JP 2004-33984 A JP, 2012-211386, A Japanese Patent Application Publication No. 2002-121623

  However, in the neutralization precipitation method of Patent Document 1 and the solvent extraction method of Patent Document 2, lithium remains in the production process wastewater after aluminum separation. Since the concentration of lithium remaining in the manufacturing process wastewater is low, in order to recover lithium as a carbonate or hydroxide salt, it is necessary to evaporate the manufacturing process wastewater and concentrate the lithium. For this reason, there is a problem that the cost of recovering lithium increases and it is economically unpreferable.

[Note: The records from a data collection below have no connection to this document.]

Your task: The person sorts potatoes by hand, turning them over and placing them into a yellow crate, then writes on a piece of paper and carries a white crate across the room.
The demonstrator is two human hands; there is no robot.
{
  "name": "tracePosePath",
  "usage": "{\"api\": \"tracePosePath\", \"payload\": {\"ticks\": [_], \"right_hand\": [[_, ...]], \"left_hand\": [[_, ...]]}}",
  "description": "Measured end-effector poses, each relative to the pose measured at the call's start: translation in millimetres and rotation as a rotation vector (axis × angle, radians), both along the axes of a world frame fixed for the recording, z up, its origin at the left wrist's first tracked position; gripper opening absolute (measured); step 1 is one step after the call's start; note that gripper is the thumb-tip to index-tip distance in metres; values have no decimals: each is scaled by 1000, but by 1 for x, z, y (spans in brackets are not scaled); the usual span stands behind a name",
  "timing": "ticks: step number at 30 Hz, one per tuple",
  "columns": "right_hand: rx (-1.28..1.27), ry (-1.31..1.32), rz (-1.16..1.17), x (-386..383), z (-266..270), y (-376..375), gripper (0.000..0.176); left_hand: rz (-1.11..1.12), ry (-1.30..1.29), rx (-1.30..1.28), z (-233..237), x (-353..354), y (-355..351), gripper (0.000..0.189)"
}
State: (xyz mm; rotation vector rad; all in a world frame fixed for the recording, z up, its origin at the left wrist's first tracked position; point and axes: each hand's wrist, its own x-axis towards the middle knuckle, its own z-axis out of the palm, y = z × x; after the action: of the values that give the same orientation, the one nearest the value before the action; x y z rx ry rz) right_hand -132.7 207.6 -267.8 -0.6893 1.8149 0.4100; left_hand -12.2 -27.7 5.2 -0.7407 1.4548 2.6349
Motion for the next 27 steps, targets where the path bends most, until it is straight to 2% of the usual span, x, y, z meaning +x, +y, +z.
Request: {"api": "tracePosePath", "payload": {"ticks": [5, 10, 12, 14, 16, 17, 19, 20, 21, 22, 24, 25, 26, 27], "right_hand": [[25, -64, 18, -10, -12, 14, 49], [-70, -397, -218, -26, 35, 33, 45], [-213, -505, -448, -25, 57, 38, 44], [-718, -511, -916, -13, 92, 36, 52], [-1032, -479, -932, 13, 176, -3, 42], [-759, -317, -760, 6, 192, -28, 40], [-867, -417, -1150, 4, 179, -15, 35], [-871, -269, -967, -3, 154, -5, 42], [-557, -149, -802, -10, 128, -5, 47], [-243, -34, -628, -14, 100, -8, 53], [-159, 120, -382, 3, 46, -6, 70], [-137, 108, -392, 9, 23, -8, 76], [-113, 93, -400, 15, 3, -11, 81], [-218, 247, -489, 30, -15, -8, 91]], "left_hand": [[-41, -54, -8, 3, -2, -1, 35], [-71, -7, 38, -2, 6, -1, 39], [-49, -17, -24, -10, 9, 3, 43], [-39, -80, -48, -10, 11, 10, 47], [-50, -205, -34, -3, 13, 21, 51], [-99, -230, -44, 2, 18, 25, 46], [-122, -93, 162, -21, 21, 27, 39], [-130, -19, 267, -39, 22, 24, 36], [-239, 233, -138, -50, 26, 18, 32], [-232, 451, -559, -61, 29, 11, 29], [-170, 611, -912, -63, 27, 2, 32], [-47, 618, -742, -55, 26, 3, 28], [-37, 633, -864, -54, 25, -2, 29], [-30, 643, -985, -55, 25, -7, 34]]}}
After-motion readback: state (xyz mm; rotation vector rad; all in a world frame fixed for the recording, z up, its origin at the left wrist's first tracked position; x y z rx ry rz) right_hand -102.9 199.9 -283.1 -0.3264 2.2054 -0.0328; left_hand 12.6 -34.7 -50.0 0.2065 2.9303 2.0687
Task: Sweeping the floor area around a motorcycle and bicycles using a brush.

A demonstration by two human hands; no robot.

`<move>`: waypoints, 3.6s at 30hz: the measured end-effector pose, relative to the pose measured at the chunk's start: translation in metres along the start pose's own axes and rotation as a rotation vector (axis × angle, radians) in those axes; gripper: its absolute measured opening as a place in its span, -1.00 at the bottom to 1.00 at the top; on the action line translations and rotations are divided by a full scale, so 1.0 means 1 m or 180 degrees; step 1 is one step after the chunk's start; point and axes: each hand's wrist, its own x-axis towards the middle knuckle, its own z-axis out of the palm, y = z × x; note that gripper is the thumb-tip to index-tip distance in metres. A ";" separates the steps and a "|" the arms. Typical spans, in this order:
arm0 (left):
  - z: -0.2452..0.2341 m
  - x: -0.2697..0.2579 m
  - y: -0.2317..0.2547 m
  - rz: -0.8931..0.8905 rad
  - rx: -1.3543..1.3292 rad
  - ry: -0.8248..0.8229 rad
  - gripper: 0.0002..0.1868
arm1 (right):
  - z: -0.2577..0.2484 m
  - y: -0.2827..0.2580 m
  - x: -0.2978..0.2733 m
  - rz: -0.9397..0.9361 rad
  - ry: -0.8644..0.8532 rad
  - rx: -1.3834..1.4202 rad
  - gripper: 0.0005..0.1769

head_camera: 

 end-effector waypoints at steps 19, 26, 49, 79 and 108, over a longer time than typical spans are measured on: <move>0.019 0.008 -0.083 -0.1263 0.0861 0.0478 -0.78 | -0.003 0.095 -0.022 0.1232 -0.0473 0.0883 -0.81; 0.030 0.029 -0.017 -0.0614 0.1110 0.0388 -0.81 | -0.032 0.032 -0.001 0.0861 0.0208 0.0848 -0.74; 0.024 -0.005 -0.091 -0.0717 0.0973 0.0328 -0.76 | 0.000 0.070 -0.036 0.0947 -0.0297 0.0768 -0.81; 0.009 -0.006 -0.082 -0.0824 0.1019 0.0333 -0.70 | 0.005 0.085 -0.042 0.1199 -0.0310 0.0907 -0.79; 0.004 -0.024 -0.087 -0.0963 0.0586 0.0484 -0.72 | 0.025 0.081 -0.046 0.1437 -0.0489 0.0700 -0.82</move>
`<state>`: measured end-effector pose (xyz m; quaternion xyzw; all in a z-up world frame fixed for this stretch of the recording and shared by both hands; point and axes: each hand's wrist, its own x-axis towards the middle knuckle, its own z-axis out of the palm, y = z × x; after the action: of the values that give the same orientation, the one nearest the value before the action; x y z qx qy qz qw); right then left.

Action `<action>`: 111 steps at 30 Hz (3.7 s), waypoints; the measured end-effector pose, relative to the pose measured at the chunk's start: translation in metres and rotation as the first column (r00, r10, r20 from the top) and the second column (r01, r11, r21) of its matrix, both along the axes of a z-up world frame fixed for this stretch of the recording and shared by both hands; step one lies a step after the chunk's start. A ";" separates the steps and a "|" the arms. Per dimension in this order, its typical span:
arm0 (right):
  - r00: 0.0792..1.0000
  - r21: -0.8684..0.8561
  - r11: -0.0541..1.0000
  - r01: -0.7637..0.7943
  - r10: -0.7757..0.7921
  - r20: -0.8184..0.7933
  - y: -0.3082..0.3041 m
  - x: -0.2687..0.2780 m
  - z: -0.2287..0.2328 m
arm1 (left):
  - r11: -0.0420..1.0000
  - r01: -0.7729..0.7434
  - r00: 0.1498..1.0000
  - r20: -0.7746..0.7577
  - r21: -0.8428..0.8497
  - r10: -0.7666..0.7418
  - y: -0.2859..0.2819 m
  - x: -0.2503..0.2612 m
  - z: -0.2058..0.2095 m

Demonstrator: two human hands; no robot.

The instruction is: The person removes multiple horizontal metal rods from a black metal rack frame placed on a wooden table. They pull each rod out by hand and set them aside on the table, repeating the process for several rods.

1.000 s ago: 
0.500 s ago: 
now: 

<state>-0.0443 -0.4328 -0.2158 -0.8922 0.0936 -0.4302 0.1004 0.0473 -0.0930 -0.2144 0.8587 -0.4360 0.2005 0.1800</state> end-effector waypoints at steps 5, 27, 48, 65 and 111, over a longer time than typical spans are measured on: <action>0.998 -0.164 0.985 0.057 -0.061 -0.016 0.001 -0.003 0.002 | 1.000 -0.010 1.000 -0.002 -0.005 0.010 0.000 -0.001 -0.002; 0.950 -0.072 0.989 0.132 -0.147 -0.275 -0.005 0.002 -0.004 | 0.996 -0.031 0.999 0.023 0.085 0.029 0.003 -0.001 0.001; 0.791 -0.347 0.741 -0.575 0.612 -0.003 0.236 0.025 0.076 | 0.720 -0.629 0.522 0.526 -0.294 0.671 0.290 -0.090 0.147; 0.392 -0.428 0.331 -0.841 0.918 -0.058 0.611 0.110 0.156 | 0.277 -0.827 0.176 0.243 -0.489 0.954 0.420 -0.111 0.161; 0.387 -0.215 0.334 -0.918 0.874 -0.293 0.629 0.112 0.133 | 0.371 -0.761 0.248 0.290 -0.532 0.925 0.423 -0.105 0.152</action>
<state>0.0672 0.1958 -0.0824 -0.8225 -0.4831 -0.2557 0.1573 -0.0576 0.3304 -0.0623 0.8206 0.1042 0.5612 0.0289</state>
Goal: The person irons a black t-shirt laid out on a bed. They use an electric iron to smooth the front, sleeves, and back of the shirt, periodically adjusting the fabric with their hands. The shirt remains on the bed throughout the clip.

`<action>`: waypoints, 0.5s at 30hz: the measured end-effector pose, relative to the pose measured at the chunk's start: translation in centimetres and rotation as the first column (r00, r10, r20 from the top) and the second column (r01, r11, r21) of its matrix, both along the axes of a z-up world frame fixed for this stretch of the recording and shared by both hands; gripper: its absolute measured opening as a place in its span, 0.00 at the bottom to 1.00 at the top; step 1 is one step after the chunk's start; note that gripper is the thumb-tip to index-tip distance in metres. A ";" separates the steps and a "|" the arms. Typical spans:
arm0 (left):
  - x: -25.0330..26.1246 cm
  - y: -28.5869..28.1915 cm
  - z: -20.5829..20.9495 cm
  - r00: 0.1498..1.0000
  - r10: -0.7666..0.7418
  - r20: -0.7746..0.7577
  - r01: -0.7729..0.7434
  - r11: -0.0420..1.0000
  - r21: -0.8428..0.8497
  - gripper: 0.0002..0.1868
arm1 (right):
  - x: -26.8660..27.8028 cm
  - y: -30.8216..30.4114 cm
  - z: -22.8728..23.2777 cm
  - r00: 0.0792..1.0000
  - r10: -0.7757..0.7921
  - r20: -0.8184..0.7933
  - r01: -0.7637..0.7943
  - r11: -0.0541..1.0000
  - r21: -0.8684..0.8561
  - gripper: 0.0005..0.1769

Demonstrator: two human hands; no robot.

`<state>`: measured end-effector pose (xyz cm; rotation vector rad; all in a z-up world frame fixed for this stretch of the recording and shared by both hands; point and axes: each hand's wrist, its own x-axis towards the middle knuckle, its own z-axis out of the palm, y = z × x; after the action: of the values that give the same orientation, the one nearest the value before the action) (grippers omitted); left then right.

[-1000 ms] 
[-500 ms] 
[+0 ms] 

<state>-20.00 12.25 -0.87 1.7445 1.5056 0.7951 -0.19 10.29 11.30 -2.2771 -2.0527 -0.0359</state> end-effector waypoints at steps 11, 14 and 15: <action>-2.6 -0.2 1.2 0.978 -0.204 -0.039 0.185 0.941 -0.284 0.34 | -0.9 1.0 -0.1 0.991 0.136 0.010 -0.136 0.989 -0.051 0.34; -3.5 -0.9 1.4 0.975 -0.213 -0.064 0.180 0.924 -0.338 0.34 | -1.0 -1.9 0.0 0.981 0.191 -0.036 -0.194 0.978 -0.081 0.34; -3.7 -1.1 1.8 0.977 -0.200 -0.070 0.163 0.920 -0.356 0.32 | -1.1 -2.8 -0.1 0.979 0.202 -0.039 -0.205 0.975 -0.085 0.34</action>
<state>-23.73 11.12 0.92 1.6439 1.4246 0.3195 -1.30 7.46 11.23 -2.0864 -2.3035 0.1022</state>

  In the solvent extraction method of Patent Document 3, crown ether is used to separate lithium from production process wastewater, and then lithium is extracted back from crown ether. Since this method enables concentration of lithium during back extraction, it does not require concentration by evaporation and is cost effective. However, crown ether is expensive, and the solvent extraction method requires waste water treatment, which complicates the process, resulting in an increase in the cost of lithium recovery.

  The present invention has been made in view of the above problems, and provides a method for more simply recovering lithium from waste water of manufacturing process of positive electrode material for lithium secondary battery containing lithium and aluminum and reducing the recovery cost The purpose is

  One aspect of the present invention is a method for recovering lithium from manufacturing process waste water containing lithium and aluminum of positive electrode material for lithium secondary battery, which comprises contacting ion exchange resin with the production process waste water to carry out ion exchange The adsorption step of selectively adsorbing lithium ions to the resin, and the ion exchange resin in which the lithium ions are selectively adsorbed in the adsorption step are brought into contact with an aqueous solution containing an acid or a sodium salt to elute lithium ions from the ion exchange resin And the ion exchange resin is a weakly acidic cation exchange resin having a carboxyl group or a functional group of its sodium salt type.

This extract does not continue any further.